Setup time should be reduced
It is important to consider how your part will be made besides what will be made from. The amount of setup time before the machining process begins is largely determined by design. Non-recurring engineering costs (NRE) typically make up the largest portion of machining costs during prototyping hence they should be minimized where possible. These costs are aggravated by setup time which involves computer-aided manufacturing (CAM), as well as part fixturing and machine setup. The number of setups should be reduced as much as possible as each setup will require its own fixturing step and CAM program.
Reduce unit cost by increasing quantity
NRE costs are non-recurring as their name suggests which means that if you are making multiple same parts, the same fixturing and CAM programming may be used over and over again.

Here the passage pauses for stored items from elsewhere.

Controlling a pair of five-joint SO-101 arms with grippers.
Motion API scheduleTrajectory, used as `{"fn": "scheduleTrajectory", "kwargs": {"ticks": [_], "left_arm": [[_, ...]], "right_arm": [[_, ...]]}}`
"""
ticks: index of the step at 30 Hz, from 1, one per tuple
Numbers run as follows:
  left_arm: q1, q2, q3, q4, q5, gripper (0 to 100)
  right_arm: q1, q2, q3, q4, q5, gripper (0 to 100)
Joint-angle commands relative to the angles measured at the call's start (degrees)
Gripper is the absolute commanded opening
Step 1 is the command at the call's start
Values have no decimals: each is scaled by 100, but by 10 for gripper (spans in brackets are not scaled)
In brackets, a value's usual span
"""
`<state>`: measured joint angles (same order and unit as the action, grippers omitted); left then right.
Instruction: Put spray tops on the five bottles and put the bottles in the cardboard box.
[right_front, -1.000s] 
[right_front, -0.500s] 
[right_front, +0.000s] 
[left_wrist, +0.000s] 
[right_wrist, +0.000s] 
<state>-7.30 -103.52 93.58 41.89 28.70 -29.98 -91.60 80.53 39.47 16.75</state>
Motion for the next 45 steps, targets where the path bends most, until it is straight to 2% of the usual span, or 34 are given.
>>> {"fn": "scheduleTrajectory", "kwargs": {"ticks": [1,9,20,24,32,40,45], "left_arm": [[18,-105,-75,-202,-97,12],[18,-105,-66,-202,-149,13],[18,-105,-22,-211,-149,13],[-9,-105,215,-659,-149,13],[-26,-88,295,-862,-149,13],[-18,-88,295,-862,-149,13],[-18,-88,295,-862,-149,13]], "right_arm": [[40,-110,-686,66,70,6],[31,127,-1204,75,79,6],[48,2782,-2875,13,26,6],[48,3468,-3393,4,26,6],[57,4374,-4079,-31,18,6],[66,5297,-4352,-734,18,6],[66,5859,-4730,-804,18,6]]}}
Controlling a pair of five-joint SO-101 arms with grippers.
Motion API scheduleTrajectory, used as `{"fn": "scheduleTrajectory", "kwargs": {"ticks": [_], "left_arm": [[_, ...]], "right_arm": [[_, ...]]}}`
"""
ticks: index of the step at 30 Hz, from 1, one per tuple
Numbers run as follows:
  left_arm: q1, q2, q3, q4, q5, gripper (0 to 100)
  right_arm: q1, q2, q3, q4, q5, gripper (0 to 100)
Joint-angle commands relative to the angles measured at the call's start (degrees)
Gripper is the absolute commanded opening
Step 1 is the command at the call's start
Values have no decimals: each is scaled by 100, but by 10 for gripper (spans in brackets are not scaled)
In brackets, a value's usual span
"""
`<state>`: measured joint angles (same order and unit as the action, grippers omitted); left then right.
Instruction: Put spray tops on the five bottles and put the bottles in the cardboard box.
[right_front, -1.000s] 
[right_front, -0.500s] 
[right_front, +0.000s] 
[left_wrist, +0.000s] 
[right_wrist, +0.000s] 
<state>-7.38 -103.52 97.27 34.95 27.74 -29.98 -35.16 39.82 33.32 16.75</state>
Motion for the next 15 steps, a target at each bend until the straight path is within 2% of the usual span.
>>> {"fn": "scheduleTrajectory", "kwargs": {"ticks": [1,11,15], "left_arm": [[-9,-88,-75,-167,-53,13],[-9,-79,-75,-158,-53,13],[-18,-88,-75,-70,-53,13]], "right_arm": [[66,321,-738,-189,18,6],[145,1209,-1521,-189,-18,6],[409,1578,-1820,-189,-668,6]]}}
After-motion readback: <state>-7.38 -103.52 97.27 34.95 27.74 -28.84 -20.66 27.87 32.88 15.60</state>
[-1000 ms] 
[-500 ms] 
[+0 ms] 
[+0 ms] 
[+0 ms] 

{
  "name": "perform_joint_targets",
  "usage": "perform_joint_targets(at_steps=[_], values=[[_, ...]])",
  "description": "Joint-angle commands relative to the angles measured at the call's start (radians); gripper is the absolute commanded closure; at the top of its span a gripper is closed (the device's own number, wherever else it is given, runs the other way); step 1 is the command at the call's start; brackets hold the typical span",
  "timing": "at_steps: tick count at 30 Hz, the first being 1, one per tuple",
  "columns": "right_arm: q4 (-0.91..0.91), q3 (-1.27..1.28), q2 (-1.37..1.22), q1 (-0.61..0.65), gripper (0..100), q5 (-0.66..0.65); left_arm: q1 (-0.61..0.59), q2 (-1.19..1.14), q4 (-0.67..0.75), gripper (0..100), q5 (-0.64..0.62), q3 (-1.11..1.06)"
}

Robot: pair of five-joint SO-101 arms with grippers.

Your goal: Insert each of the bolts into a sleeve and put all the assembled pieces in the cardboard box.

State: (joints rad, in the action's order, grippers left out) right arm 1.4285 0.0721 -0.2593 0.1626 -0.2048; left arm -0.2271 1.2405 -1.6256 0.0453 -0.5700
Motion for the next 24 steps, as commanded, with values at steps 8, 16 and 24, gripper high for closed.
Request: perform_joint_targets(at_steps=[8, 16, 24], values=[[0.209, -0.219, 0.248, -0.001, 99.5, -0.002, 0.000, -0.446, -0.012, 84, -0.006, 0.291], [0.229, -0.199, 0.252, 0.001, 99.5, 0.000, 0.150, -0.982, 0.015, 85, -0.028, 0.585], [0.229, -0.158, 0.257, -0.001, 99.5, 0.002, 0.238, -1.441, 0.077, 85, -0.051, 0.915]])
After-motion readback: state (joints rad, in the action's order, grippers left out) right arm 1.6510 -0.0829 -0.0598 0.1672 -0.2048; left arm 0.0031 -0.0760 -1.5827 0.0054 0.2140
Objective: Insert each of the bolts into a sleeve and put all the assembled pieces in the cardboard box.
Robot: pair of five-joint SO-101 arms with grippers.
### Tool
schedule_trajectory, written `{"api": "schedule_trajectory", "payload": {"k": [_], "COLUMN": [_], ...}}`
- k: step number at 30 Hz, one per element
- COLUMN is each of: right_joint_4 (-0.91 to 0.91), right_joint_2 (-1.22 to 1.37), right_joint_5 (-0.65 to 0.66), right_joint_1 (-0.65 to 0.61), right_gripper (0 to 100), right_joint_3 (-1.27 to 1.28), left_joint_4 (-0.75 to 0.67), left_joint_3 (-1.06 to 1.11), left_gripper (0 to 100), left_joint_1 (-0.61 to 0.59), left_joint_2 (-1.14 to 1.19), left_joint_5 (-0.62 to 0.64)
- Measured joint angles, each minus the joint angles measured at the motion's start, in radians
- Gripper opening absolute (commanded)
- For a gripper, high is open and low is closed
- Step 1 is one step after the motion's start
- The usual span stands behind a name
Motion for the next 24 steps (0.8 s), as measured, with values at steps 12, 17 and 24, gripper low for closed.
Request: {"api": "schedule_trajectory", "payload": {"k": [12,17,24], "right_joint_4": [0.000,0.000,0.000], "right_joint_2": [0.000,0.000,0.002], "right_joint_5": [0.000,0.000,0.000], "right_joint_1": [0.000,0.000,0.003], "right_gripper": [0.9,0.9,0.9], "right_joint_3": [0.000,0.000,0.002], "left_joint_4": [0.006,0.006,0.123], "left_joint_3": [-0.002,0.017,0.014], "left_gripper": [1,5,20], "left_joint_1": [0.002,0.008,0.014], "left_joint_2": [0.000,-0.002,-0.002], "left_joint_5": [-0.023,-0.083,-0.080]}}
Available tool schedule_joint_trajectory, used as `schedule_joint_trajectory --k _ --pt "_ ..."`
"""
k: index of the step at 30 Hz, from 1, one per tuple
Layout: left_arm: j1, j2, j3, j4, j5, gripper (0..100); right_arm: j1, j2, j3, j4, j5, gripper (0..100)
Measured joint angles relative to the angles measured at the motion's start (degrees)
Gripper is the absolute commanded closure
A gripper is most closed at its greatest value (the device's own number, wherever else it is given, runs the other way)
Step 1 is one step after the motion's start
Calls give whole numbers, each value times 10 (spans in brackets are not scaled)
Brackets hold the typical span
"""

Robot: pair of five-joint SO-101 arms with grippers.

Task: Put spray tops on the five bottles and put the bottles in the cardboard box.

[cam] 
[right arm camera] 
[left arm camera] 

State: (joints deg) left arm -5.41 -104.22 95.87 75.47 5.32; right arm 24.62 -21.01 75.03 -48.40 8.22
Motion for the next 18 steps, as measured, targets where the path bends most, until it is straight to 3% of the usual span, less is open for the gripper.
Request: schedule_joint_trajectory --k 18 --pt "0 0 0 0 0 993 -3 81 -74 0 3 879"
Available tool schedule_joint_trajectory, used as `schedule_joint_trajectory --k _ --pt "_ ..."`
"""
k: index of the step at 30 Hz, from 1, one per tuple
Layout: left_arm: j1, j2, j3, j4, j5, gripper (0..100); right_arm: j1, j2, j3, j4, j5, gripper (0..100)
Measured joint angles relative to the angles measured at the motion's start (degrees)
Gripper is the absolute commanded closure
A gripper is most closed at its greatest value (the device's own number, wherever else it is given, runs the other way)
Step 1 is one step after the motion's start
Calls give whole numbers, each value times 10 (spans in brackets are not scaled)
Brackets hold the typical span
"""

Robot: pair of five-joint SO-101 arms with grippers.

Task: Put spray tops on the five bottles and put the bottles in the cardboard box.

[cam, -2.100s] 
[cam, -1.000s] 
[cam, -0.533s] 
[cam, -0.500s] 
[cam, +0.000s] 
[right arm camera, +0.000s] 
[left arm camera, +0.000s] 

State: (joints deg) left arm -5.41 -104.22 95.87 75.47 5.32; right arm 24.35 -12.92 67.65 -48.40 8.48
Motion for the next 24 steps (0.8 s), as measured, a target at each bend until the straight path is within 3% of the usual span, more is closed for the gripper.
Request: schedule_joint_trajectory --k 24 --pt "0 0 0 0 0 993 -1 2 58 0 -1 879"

One stock piece can be cut to produce multiple parts at once and more than one of all the parts can be made which will lower your unit cost significantly. Make enough parts so that you do not have unneeded ones.
Machining time should be reduced
Another important cost-saving aspect to consider is the actual part machining time. This will be determined by two factors namely material and part design. It is important to choose the most machinable material if functional requirements allow as this saves money. Hard materials take a long time to the machine since there is the risk of tools breaking although there are a few exceptions to this rule one must consider. Aluminum which is harder than most plastics are easier to machine compared to cutting plastics although the cost of aluminum is higher. Cutting plastics fast leaves a bad surface finish. Steels that contain a high carbon content alloy are more difficult to machine hence its advisable to go for low carbon alloys such as 303 stainless steel which is relatively fast to the machine. Metals such as brass that contain zinc or magnesium are also easy to machine.
The part design also has an impact on cost since most functional requirements will consider the part design. Tighter tolerances will definitely translate into higher costs thus for purposes of prototyping, reasonable standards should be maintained. Small and deep holes can take longer to machine besides being prone to breakage of tools. Avoid this as much as possible. The internal radii should be big enough, a small radius means that a smaller end mill will be required which will slow down the machining process.
These cost-saving tips should help you in your next CNC machining project especially for those who are new to product development and design. They should be considered early on in the CNC project design to maximize their value.